## Data extracts
-*-

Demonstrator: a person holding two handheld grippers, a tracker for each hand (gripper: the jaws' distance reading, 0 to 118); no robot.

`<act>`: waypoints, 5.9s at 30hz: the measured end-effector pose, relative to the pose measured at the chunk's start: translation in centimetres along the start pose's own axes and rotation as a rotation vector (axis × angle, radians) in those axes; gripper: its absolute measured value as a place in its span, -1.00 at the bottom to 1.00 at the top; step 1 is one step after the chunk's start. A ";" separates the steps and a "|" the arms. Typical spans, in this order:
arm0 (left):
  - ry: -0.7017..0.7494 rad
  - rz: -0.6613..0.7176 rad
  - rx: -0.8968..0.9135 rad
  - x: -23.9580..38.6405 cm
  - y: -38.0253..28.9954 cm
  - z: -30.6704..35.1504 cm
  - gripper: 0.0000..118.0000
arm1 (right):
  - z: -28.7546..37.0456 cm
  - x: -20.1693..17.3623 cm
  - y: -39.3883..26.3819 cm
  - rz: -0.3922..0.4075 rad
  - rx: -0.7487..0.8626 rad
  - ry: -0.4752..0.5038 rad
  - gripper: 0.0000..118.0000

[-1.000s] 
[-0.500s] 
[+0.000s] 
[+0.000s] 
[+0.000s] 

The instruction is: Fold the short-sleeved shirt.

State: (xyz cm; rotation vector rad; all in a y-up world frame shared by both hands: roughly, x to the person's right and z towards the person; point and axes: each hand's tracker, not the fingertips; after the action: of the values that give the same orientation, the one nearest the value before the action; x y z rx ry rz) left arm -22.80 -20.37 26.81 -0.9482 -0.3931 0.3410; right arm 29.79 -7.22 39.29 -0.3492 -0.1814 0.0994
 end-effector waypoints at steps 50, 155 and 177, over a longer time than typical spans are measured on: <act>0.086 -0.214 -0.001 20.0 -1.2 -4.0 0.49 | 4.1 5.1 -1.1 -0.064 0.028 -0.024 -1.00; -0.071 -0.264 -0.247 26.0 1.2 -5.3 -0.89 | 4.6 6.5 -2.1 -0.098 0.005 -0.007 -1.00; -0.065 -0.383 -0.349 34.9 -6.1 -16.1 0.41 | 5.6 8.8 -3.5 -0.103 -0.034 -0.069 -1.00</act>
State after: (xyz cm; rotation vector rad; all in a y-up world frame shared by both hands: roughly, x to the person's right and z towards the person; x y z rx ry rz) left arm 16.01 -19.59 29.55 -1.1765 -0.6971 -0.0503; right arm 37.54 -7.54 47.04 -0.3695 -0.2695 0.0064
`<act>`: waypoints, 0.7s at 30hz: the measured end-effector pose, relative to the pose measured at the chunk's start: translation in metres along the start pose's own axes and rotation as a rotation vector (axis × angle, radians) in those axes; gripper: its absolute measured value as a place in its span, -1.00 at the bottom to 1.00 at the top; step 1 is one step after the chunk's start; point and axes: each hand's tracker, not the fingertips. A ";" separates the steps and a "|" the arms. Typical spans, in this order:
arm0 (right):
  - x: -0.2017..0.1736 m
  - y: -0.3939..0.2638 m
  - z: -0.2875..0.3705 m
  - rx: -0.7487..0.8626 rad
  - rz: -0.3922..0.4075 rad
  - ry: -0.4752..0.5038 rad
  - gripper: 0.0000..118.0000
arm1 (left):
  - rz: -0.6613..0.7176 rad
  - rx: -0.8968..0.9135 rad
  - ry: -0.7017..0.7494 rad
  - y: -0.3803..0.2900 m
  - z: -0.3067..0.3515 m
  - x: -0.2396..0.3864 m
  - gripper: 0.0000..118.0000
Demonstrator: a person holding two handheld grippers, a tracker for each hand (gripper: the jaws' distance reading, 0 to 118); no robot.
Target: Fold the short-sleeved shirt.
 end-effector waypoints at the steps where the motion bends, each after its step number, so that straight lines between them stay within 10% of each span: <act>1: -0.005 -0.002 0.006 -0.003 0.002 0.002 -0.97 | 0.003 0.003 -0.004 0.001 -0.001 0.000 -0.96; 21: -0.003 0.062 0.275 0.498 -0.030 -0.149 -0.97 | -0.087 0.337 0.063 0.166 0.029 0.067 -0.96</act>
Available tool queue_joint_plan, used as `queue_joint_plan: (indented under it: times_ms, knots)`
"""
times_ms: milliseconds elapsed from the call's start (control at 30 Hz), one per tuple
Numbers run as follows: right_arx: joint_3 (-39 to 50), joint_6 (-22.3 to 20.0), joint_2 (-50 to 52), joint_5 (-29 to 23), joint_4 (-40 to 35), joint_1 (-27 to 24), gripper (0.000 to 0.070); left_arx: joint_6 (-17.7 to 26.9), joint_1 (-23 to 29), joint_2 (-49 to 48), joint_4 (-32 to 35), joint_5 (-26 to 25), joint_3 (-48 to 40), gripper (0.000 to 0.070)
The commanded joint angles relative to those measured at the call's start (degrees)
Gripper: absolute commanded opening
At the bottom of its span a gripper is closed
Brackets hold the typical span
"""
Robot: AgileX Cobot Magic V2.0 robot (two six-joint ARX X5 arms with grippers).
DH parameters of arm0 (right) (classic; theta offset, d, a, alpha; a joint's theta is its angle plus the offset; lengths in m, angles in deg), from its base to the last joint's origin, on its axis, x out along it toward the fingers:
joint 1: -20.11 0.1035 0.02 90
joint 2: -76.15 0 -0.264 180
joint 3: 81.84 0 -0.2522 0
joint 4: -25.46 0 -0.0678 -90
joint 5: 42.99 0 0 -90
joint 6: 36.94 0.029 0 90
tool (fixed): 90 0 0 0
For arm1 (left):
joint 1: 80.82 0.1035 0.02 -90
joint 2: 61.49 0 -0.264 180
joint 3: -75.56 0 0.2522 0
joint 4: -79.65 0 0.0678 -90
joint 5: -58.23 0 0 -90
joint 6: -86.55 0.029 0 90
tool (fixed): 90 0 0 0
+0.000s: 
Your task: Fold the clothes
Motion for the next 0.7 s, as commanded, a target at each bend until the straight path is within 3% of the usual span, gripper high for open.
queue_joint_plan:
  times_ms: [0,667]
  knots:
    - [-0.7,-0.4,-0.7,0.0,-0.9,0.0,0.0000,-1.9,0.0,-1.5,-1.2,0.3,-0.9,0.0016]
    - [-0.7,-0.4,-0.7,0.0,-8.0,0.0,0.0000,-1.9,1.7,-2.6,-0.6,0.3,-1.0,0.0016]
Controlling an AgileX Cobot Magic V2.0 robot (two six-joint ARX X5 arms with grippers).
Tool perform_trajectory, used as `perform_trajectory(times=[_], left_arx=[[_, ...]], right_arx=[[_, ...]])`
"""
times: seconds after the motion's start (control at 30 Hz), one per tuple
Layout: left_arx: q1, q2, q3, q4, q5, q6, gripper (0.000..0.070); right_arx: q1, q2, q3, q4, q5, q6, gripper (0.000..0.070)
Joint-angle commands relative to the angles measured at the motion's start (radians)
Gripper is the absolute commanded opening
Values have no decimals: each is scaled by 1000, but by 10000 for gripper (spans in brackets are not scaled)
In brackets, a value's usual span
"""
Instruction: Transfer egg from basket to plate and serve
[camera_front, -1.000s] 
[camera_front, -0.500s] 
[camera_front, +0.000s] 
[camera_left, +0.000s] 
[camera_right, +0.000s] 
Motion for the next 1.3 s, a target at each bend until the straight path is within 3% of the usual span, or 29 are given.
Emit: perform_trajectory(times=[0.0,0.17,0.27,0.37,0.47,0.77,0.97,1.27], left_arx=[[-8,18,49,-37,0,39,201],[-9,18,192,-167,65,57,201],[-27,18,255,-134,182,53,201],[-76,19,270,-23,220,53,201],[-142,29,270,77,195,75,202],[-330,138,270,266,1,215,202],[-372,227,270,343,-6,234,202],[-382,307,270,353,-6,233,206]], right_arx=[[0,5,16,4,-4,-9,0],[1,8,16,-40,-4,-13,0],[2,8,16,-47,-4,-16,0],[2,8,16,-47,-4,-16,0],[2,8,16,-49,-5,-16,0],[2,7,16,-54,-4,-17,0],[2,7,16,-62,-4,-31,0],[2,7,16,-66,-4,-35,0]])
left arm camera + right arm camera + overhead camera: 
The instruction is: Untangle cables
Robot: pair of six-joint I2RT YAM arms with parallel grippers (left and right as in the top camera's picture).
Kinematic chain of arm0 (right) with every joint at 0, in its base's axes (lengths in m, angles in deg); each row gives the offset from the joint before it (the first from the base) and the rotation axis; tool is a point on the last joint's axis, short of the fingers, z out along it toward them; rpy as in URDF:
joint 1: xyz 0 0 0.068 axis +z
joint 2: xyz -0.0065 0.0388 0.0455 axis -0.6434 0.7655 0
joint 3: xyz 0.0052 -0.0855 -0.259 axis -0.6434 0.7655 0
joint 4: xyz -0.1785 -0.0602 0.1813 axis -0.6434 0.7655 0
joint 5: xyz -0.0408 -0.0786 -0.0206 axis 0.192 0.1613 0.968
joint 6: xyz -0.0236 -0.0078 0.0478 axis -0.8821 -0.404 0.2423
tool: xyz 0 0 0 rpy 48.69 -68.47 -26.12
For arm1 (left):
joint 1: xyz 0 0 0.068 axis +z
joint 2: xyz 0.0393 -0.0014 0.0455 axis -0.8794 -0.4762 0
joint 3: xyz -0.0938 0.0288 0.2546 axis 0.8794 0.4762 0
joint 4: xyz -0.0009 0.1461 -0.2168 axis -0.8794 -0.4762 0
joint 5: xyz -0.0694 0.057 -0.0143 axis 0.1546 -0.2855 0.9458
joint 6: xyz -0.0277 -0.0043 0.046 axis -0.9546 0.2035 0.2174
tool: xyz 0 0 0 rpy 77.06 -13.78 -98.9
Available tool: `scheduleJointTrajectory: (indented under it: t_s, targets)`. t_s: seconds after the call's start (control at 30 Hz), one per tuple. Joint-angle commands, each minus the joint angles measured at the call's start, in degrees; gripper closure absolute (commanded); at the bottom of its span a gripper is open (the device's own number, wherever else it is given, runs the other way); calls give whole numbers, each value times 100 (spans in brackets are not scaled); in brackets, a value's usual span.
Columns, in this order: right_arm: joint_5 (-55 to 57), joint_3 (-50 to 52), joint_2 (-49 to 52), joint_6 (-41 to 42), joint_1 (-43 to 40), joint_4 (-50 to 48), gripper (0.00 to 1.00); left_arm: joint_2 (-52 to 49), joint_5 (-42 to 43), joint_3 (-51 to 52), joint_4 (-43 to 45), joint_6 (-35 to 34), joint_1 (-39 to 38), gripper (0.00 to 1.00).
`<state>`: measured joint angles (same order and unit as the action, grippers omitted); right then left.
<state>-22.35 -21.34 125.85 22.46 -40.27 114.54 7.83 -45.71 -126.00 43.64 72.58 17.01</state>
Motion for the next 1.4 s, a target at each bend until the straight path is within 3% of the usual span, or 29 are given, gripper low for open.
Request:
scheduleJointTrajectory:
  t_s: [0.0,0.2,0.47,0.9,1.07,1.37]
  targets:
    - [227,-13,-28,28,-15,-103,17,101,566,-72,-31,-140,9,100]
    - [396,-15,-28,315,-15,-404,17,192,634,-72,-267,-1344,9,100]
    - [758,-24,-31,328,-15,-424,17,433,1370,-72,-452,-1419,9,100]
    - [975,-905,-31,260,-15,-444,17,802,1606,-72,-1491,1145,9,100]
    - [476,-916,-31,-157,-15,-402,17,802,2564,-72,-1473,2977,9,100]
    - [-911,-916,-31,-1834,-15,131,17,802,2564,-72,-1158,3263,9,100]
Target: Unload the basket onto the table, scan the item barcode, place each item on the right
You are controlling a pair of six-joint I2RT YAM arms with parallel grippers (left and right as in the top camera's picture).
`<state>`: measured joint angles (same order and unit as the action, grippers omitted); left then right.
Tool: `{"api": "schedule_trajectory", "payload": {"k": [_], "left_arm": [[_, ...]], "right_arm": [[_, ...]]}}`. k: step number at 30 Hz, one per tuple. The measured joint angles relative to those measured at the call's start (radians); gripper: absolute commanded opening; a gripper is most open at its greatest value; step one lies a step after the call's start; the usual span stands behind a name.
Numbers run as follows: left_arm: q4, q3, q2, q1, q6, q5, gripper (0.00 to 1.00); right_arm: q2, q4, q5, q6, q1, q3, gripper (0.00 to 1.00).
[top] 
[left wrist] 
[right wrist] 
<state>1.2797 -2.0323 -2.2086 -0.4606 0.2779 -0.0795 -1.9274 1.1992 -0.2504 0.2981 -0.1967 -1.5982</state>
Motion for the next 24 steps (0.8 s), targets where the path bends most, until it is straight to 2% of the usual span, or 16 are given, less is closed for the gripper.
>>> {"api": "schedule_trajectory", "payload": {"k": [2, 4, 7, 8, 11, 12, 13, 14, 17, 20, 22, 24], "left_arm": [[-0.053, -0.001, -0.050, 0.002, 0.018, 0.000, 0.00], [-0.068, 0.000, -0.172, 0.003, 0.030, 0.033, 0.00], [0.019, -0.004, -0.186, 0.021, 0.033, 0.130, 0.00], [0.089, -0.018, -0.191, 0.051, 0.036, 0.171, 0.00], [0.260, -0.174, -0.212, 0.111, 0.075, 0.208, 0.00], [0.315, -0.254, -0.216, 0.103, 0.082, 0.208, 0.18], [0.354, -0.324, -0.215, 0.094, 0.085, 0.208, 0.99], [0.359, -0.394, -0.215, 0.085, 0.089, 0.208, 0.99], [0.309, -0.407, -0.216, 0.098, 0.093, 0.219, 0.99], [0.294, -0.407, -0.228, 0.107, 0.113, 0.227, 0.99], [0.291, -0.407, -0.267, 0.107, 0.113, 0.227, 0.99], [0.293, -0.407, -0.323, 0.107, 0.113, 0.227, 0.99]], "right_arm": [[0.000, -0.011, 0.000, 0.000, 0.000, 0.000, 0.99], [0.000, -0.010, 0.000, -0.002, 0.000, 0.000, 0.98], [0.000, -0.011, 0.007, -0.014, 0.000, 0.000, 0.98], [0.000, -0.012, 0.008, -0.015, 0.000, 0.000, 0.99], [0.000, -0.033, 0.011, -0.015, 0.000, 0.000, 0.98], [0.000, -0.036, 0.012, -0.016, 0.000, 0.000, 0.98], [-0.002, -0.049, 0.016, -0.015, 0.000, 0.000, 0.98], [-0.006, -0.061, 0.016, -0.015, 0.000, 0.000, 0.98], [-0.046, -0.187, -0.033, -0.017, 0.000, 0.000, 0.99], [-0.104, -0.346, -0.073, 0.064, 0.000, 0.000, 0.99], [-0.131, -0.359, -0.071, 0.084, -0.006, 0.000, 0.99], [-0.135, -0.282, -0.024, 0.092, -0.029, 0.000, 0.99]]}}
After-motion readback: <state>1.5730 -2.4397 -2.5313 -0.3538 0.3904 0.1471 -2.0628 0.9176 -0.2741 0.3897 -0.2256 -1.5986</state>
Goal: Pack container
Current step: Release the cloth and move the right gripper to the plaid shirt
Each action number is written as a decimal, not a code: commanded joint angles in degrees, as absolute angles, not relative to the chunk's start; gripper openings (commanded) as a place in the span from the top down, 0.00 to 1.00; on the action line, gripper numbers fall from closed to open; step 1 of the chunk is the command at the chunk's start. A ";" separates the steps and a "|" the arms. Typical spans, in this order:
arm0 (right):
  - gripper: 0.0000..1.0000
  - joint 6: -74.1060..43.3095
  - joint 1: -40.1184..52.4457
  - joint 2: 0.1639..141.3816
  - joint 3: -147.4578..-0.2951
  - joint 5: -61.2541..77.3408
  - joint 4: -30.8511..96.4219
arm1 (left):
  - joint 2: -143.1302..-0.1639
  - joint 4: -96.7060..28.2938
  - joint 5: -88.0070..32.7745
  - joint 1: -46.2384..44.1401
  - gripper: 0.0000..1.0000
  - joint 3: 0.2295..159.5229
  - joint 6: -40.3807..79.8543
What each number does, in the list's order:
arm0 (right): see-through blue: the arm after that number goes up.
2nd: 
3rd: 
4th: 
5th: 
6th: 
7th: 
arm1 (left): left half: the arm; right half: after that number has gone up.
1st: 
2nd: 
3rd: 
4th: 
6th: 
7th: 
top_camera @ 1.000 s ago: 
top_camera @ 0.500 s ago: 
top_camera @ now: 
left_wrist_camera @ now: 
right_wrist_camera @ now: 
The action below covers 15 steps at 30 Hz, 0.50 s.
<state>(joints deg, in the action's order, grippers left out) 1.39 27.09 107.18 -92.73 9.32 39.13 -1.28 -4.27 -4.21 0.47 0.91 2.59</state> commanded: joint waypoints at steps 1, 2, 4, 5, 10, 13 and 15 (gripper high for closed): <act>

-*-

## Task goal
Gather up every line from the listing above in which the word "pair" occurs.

## Task solution
Robot: pair of six-joint I2RT YAM arms with parallel grippers (left and right as in the top camera's picture).
You are controlling a pair of six-joint I2RT YAM arms with parallel grippers (left and right as in the top camera's picture).

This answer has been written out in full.